Se como peregrino você é respeitado, como turista você representa a maior força econômica do país, duas razões fundamentais para que exista uma grande preocupação com o seu bem-estar.

Pode ser incômodo?

Pode sim, porém isso é mais chato do que inseguro, apenas nas atrações extremamente turísticas. Nesses locais, há uma quantidade considerável de pessoas tentando obter vantagens de turistas, podendo ser de maneira até bastante insistente e invasiva.

Ouço muito seguidamente que “os egípcios só querem tirar vantagem dos turistas”. Corrigindo: “os egípcios que você conheceu”, o que significa que você viu pouco ou quase nada dos egípcios. Na vida cotidiana, fiz amigos que levo até hoje, recebo mais coisas gratuitamente do que me pedem, um egípcio médio pode fazer de tudo para que você saia do país pensando que não há nada melhor do que o Egito ou os egípcios. Há poucos lugares no mundo como esse em que penso em retornar, em grande parte por causa dessas pessoas.

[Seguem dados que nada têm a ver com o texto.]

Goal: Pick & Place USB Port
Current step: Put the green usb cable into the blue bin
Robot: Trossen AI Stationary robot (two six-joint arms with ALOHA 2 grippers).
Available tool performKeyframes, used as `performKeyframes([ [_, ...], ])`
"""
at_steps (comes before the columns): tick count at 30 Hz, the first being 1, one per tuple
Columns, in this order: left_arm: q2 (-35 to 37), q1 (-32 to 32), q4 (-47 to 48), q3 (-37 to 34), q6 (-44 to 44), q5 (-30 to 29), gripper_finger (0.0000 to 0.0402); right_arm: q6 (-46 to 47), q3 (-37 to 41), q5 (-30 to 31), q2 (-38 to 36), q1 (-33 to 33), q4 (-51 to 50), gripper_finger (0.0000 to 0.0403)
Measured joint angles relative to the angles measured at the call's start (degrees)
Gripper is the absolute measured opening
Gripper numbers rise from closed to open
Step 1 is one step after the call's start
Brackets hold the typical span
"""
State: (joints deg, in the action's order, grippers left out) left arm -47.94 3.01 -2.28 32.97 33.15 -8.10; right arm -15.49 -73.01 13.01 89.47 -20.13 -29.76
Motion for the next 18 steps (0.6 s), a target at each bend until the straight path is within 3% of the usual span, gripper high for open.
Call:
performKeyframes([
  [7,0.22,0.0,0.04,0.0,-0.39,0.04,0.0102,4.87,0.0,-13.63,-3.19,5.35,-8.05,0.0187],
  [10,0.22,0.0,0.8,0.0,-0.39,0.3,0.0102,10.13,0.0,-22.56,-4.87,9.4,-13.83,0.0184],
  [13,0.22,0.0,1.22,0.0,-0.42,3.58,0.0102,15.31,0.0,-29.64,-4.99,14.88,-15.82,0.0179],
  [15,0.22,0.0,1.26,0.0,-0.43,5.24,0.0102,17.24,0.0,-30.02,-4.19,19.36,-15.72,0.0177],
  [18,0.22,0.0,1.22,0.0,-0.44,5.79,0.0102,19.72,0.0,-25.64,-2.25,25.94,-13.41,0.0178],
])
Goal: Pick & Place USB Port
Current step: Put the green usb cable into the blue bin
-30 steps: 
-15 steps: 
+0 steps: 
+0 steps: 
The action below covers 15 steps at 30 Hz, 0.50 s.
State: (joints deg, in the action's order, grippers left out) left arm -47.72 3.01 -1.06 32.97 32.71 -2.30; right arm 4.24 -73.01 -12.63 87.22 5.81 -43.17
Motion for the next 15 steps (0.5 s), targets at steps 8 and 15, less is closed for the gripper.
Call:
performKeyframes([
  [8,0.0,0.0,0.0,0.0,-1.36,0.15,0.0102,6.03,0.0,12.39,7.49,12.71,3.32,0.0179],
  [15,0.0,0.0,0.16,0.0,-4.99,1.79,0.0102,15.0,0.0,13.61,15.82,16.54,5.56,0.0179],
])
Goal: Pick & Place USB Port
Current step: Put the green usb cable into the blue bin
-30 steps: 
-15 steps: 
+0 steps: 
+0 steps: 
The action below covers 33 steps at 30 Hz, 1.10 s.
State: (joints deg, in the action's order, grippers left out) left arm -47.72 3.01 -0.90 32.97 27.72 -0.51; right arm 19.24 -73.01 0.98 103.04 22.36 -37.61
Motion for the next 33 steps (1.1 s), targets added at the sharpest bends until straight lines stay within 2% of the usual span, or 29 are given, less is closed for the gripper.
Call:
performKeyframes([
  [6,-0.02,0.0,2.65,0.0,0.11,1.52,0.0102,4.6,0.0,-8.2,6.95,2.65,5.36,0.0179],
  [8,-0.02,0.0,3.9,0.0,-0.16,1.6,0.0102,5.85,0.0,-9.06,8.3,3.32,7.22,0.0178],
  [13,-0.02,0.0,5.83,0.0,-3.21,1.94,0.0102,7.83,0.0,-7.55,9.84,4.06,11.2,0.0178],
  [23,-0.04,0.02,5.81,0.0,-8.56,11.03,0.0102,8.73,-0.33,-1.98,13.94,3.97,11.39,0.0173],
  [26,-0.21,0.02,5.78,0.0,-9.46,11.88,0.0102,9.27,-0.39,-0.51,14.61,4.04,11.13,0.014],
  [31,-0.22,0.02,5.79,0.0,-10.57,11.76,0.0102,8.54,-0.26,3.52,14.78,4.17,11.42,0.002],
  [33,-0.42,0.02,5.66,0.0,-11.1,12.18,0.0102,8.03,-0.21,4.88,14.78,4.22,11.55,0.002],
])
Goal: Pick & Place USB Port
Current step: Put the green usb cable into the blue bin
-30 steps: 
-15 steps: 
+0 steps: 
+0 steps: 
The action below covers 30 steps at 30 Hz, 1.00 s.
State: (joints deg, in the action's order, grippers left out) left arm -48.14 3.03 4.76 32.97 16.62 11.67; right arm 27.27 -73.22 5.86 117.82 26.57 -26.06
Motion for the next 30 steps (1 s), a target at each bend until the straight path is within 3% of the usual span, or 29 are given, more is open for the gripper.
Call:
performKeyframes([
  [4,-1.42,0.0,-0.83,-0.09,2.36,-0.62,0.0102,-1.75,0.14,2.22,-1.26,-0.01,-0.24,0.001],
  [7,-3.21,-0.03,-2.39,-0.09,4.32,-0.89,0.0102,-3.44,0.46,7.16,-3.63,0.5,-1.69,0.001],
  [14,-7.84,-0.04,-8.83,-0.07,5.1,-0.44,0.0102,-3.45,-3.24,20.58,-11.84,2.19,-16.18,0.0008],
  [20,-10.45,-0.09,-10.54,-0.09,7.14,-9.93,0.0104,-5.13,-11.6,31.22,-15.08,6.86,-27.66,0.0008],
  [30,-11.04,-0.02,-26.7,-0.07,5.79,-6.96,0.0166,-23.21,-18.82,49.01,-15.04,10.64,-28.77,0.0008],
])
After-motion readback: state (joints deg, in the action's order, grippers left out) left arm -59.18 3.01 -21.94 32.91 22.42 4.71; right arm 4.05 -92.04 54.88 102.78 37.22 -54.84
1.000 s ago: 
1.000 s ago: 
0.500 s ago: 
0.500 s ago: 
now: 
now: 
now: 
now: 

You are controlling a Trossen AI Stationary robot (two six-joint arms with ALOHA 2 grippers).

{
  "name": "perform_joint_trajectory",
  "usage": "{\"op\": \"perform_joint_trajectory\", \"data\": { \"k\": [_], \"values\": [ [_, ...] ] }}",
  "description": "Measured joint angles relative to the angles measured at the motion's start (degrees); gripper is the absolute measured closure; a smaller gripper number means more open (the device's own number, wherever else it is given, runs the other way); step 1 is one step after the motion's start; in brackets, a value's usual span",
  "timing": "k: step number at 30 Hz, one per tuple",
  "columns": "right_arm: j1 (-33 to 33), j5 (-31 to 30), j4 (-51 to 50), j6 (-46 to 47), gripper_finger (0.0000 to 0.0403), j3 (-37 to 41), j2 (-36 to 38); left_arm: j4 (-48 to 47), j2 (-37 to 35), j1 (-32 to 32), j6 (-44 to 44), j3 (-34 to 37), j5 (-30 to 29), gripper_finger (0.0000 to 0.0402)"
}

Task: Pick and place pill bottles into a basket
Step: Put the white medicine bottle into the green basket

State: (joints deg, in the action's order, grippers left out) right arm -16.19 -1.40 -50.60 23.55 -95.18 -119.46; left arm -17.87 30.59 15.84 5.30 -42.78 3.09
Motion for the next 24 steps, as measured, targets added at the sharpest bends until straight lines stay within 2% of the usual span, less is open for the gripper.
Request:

Mas nem tudo são flores. Certamente, caminhar pelas pirâmides ou nas ruas de Luxor pode ser um exercício de paciência, dizer “não” uma ou dez vezes raramente será suficiente para a insistência em vender algo cessar. O que acontece é que as pessoas conhecem apenas as zonas turísticas, por isso tomam como realidade apenas aquilo que conhecem. Pra variar, conhecem pouco ou quase nada e propagam umas certezas injustas e rasas. Indo somente aos pontos turísticos, há mais recomendações do que cuidados de segurança. Um guia que conheça os melhores locais pode ser de grande ajuda, ou ainda contratar serviços que são baratos e aliviam um monte de dor de cabeça. Os preços do Egito são extremamente atrativos, por isso dá para se conceder uma série de luxos que você sequer antes cogitaria em outros lugares. Faça amigos, sente-se sem pressa num café e aborde pessoas, será um prazer para eles te contar dos cantos que só eles conhecem, e jamais te cobrarão por isso.

Como curiosidade, explico o panorama que causa tal desespero na abordagem com os turistas. Após uma crise cambial fortíssima, seguida da fuga de turistas (justamente por algumas das razões que listei anteriormente), há no país uma oferta em grande escala e qualidade, acompanhada de uma demanda cada vez mais escassa. Nessa pessoa insistente que te aborda, há alguém desesperado para obter o pão de cada dia, mas que quer obter isso através do próprio trabalho. Pensar nisso vai gerar empatia e tornar a abordagem menos pior.

PREPARE OS OLHOS, OU TODOS OS SENTIDOS, TODOS ELES SERÃO ESTIMULADOS E AGRACIADOS NAS TERRAS DA “DÁDIVA DO NILO”

© Suzane Snape

O que esperar do Egito?

Pense se você visitaria este país: de acordo com o levantamento Vox/The Guardian de 2018, por lá ocorreram mais de 1.600 ataques em massa com arma de fogo desde 2016, além de quase uma dezena de ataques terroristas. Egito? Nem de longe. Falo dos Estados Unidos. Visitar as terras do Tio Sam é considerado extremamente seguro para turistas, pois em nenhum dos ataques os alvos são visitantes estrangeiros. Soa familiar?

Existe a tendência de naturalizar e relativizar o que faz parte da nossa zona de conforto, ao mesmo tempo em que tememos o que desconhecemos. Te digo então brevemente para o que se preparar ao visitar o Egito.

Prepare-se para conhecer o Nilo, um oásis gigante e misterioso que dá vida e verde em meio ao Saara. Para conhecer milênios de história nas pirâmides do Cairo, no Vale dos Reis e em Abu-Simbel. Para ver cores que seguem brilhantes e intocadas nas paredes dos templos de Luxor. Para conhecer os maiores destinos de mergulho do mundo no Mar Vermelho e no Golfo de Aqaba. Para caminhar pelas ruas do Cairo e se surpreender com a magia da vida árabe. Para comer comida fresca como um rei. Tudo isso, com uma estrutura comparável a grandes potências turísticas, mas com preços que parecem ofensivos de tão baratos.

Prepare os olhos, ou todos os sentidos, todos eles serão estimulados e agraciados nas terras da “Dádiva do Nilo”. Tendo ao menos metade das boas experiências que tive, o Egito tem tudo para ser um dos melhores destinos da sua vida.